Task goal: Beginning with the first line and ending with the one containing "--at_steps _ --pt", copy the lines of the listing below exactly; omit everything else.
____________
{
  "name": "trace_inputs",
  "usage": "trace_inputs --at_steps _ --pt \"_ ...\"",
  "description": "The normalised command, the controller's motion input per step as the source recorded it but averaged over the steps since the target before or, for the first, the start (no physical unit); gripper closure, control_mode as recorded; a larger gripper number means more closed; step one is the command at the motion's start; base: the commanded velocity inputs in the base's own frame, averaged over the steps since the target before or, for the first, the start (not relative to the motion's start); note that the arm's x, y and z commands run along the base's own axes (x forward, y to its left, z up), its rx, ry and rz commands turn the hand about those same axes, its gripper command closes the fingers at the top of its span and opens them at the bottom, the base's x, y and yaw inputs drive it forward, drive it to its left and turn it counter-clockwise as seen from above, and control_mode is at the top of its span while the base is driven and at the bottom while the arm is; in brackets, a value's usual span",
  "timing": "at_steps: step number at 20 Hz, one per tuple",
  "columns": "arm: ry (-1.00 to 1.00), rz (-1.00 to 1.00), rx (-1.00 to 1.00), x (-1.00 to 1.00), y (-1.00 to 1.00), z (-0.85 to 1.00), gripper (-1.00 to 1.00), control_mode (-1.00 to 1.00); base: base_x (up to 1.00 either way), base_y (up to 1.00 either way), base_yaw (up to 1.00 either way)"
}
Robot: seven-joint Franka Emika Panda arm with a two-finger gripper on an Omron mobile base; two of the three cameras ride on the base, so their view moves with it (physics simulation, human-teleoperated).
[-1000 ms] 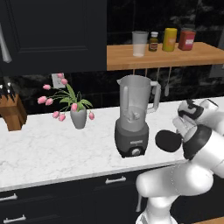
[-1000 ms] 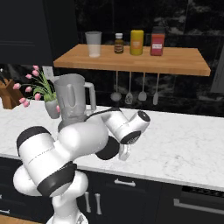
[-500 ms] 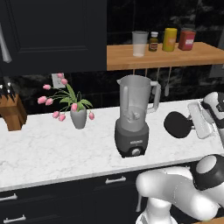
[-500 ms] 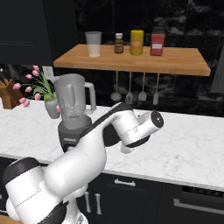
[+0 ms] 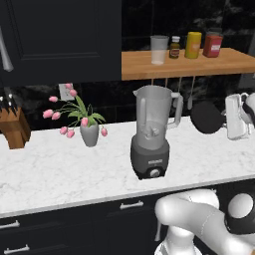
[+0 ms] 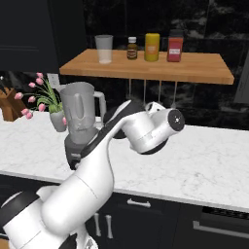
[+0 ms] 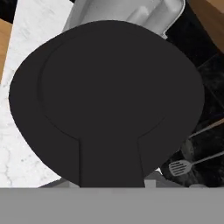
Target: Close the lid blender by securely placing the lid on top.
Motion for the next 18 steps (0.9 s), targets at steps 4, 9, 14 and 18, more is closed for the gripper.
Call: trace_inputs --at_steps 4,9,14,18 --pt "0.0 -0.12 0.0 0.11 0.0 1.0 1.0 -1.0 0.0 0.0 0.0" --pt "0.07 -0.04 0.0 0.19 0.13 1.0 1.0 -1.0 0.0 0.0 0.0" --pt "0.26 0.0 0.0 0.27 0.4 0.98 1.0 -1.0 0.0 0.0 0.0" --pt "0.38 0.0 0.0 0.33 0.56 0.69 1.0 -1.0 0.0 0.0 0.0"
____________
The completed task:
{
  "name": "trace_inputs",
  "usage": "trace_inputs --at_steps _ --pt \"_ ...\"",

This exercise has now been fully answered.